I'm using mod-rpaf with Apache 2.4 and it's working properly (showing the real client IP's) in my Apache access_log... but not in my error_log. My error log just shows the client IP address of the proxy server (my load balancer in this case)

Here's an example of what I see in my error_log where 123.123.123.123 is the IP of my load balancer/proxy.

==> /usr/local/apache2/logs/error_log <== [Tue Jun 05 20:24:31.027525 2012] [access_compat:error] [pid 9145:tid 140485731845888] [client 123.123.123.123:20396] AH01797: client denied by server configuration: /wwwroot/private/secret.pdf

The exact same request produces the following in my access_log where 456.456.456.456 is a real client IP (not the IP of the load balancer).

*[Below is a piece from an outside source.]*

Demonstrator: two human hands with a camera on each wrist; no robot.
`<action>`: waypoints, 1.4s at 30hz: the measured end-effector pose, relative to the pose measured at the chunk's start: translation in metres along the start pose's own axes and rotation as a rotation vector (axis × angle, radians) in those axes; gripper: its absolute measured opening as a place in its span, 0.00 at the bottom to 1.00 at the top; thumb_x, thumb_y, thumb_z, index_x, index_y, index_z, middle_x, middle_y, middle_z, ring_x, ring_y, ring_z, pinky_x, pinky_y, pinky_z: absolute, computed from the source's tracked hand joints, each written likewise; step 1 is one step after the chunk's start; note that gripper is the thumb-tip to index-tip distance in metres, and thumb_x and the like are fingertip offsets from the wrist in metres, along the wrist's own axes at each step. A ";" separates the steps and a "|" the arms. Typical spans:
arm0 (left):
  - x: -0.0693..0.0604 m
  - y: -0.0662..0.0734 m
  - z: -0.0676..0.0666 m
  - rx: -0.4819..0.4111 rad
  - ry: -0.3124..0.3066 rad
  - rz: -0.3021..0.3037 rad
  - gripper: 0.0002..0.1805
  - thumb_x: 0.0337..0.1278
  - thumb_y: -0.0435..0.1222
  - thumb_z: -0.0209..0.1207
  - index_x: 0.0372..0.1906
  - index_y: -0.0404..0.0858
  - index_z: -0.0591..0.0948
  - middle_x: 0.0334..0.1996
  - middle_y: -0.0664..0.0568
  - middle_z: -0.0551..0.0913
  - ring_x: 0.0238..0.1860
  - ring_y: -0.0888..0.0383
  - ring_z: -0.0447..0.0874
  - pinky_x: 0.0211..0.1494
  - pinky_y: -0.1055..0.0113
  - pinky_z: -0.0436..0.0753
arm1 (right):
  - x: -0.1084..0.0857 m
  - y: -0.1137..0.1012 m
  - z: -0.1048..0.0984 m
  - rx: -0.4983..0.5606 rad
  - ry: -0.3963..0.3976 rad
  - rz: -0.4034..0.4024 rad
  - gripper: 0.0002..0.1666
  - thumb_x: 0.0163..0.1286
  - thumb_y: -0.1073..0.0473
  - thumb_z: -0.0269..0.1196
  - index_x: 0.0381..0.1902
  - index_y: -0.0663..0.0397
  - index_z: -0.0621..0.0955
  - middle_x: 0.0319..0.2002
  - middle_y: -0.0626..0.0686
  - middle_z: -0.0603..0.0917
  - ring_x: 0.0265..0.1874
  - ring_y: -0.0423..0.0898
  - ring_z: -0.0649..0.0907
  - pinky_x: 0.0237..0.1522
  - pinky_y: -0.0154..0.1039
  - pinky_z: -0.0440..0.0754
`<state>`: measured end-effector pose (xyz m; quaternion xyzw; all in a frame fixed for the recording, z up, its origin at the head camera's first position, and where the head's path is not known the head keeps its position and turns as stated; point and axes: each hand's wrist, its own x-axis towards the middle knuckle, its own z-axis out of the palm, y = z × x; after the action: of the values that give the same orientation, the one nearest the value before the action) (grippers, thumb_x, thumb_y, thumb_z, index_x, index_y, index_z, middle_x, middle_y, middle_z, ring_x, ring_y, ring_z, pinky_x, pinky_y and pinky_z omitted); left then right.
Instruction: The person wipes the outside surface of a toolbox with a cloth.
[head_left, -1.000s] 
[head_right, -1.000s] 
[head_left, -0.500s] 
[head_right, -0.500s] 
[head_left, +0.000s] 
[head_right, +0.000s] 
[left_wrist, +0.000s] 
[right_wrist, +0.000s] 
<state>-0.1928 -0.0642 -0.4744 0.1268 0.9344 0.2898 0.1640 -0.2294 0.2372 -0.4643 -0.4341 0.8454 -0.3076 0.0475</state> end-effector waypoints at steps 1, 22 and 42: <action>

456.456.456.456 - - [05/Jun/2012:20:24:31 +0000] "GET /wwwroot/private/secret.pdf HTTP/1.1" 403 228 "-" "Mozilla/5.0 (Macintosh; Intel Mac OS X 10.7; rv:12.0) Gecko/20100101 Firefox/12.0"

Here's my httpd.conf entry:

# RPAF
LoadModule rpaf_module  modules/mod_rpaf-2.0.so
RPAFenable On
RPAFproxy_ips 127.0.0.1 123.123.123.123
RPAFsethostname On
RPAFheader X-Forwarded-For

What do I need to do to get the real IP addresses showing in my Apache error_log?

apache-2.4 mod-rpaf

2 Answers

  1. mod-rpaf requires just a minor change to the source to make it work with apache 2.4 which I found here http://vova-zms.blogspot.com/2012/07/install-modrpaf-with-apache-24.html

    simply replace remote_ with client_ in mod_rpaf-2.0.c

    also http://blog.77jp.net/mod_rpaf-install-apache-2-4

    visualize the simple changes here: https://gist.github.com/teriyakisan/2716030

    mod-remoteip is actually not as robust as mod-rpaf (yet)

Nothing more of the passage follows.